Thursday, April 17, 2014

Oral Poetics and the Homer Multitext

One of the central research questions that drives the Homer Multitext is this: “How do you make a critical edition of an oral tradition, like that of the Homeric Iliad and Odyssey, that spanned a thousand years or more? What is the best way to represent the textual history of songs that were created in and for performance, but survive only in textual forms from later eras?” In our 2010 book, Iliad 10 and the Poetics of Ambush, Mary Ebbott and I attempted to demonstrate that a "multitextual"  approach to Homeric poetry is useful not only for understanding the transmission of the text of the epics, but also for better understanding the poetics of oral poetry. We could not have written that book, which is meant to be a sustained demonstration of the workings of oral poetry over the course of an entire book of the Iliad, without the data and tools of the Homer Multitext that were available to us at that time.

As new ways of viewing and working with the surviving documents that transmit Homeric poetry become possible, Mary and I would like to continue to use them to enhance our understanding of the poetics of the Iliad and Odyssey. With that in mind, we have decided to revive a long neglected Oral Poetry blog, which we will maintain along with this one, and in close coordination with one another. The Oral Poetry blog will be devoted primarily to questions of poetics, while we will continue to make posts here about the manuscripts and papyri and what they tell about the system of oral poetry in which the Iliad and Odyssey were composed.

To kick off this phase of the Oral Poetry blog, we are planning a series of posts about the poetics of Iliad 2. You can read my initial post about this work here. You can also read a much older post on this blog about the transmission of the Catalogue of Ships from Book 2 here. It is the special treatment and seemingly controversial place of the Catalogue in the surviving manuscripts and papyri that drives us to try to better understand the poetics of this fascinating record of names and places. 

Sunday, April 13, 2014

Testing the HMT project’s technical underpinnings

In February, we noted the release of new draft specifications for the CTS URN notation that we use to cite texts, and the CTS protocol that we use to retrieve texts in the Homer Multitext project. Since the publication of the draft specifications, we have released updates of a suite of test data and of software using the test data to assess the compliance of a given CTS service with the current version of the protocol.

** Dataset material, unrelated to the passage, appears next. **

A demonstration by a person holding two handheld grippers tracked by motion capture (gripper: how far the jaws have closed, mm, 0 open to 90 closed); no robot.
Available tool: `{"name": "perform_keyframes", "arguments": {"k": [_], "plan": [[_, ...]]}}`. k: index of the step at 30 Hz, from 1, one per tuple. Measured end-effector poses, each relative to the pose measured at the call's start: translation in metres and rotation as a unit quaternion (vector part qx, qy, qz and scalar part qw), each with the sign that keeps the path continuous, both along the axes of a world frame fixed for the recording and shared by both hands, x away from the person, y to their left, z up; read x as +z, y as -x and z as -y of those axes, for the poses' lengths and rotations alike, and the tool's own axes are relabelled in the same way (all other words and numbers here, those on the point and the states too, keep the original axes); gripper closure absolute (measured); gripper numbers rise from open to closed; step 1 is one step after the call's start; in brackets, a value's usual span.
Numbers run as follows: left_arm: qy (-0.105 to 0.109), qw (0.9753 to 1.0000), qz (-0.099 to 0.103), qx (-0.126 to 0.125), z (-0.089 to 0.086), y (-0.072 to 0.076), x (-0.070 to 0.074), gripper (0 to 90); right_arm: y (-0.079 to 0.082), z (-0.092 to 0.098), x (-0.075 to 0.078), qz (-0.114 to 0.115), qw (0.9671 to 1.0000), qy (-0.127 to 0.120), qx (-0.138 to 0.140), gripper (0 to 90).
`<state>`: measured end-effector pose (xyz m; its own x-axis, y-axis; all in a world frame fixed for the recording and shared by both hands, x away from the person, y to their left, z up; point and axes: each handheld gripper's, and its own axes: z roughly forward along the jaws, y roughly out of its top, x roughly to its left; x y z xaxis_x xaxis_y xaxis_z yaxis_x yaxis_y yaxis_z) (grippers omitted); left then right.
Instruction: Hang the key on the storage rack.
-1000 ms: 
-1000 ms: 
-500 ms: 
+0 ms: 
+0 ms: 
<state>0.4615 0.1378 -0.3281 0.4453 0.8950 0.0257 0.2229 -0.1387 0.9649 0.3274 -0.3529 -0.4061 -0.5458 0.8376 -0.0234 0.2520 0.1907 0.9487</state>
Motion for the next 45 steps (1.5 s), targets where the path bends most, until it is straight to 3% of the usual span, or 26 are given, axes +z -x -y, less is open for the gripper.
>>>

Together with version 1.6 of this software, the ctsvalidator servlet, we are today releasing version 0.9.0 of our implementation of the CTS protocol, sparqlcts. The new version of sparqlcts passes 100% of the ctsvalidator tests.

To recapitulate what we have released in 2014 in our work on CTS:
  • Formal specifications for the Canonical Text Services protocol, and CTS URNs. The specifications include Relax NG schemas for a CTS Text Inventory (the catalogue of a CTS library), and Relax NG schemas for validating the responses to CTS requests.
  • A test data set, documented in a valid CTS Text Inventory, and available in three formats:
    • valid and well-formed XML
    • tabular data in simple delimited text files
    • RDF triples in .ttl format
  • A set of 68 tests applying CTS requests to the test data set. The tests are defined in an XML file listing the request and parameters to be submitted to a running CTS installation. For each test, a corresponding XML file gives the expected responses to the request.
  • The CTS Validator, a web-app that runs the tests against any online CTS service hosting the corpus of test-data.
  • An implementation of the Canonical Text Services, sparqlcts, a Java web-app drawing its data from a SPARQL endpoint.  When the SPARQL end point is hosting the corpus of test data, sparqlcts passes 68 out of 68 of our defined tests.
This of course does not mean that sparqlcts is necessarily flawless (there may be problems that ctsvalidator does not test for), but it is an important milestone. One of the most profound implications of digital scholarship is that when we can automate the testing of digital work, we should invert the humanist’s traditional order of composition and assessment: specify the automated test first, then work until you pass the test. This applies to the software we use, too. When we next update our online services, we can be confident that our text service has successfully passed 100% of a challenging series of tests.